Years from now
you will be more disappointed
by the things you did NOT do…
than by the ones you DID do.

So – throw off the bow lines!
Sail away from the safe harbor.
Catch the tradewinds in your sails.
Explore!
Dream!
Discover!

~ Mark Twain

The problem with hindsight being 20/20 is that your mistakes are glaringly obvious.  Recently I had occasion to take a good, hard look at the last 20 or so years.  While I’ve had some great successes, the things I missed out on and the chances I didn’t take sting like a motherfucker.

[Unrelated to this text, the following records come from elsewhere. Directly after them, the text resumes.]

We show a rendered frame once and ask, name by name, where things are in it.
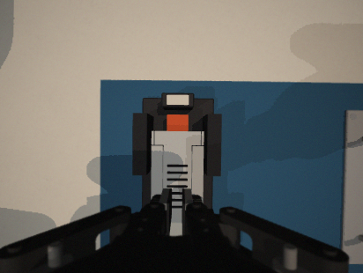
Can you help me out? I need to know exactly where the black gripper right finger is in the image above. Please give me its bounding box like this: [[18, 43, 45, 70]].
[[182, 188, 349, 273]]

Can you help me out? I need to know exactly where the blue flat mat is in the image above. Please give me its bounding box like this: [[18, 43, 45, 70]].
[[100, 80, 363, 273]]

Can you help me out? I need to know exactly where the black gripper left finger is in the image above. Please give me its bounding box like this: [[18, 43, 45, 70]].
[[0, 188, 172, 273]]

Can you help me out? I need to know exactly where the grey rectangular cover with black slots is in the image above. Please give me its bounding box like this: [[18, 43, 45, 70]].
[[151, 131, 204, 236]]

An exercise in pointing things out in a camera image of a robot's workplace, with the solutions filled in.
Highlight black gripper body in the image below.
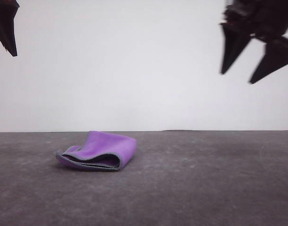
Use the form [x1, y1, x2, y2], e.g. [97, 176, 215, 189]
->
[220, 0, 288, 46]

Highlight purple towel with grey hem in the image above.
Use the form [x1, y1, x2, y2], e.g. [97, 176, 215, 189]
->
[55, 130, 137, 171]

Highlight grey table cloth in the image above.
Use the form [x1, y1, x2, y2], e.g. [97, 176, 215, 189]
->
[0, 129, 288, 226]

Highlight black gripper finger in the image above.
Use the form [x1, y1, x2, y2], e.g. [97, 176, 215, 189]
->
[0, 1, 15, 57]
[220, 24, 253, 75]
[0, 0, 20, 57]
[248, 36, 288, 85]

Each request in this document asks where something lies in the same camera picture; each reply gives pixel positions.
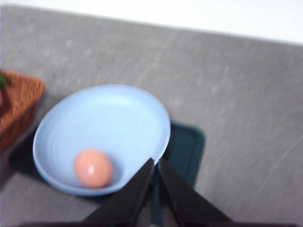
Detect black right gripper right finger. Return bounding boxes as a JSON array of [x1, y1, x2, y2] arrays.
[[158, 158, 233, 224]]

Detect brown egg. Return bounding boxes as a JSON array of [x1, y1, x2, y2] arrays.
[[74, 148, 113, 189]]

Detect light blue plate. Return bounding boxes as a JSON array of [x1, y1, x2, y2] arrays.
[[33, 85, 171, 196]]

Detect brown wicker basket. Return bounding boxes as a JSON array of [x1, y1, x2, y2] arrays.
[[0, 70, 45, 153]]

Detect dark green rectangular tray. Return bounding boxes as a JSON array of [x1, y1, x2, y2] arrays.
[[10, 121, 205, 224]]

So why am I talking about this?  Why is this on a blog about being a man?  Why?  Because a man takes chances.  Without taking a chance, nothing great would ever have happened.  A man hears, “But you might fail miserably,” and says, “Fuck it.  I’ll try anyway.”  Without that attitude, your favorite band would not exist.  That movie you like?  Nobody would have had the balls to make it.  Like your car?  The guy who started that car company was told it would never work but doubters.  I GUARANTEE that.  Shit, we went to the moon.  THE MOON.  And THAT was before we even had a pocket calculator because somebody had the balls to say, “Let’s do it.”  Chance can lead to amazing things.

Now, NOT taking a chance?  That…THAT can lead to regret.  Regret, well, that’s a bitch.  A vicious, dirty bitch.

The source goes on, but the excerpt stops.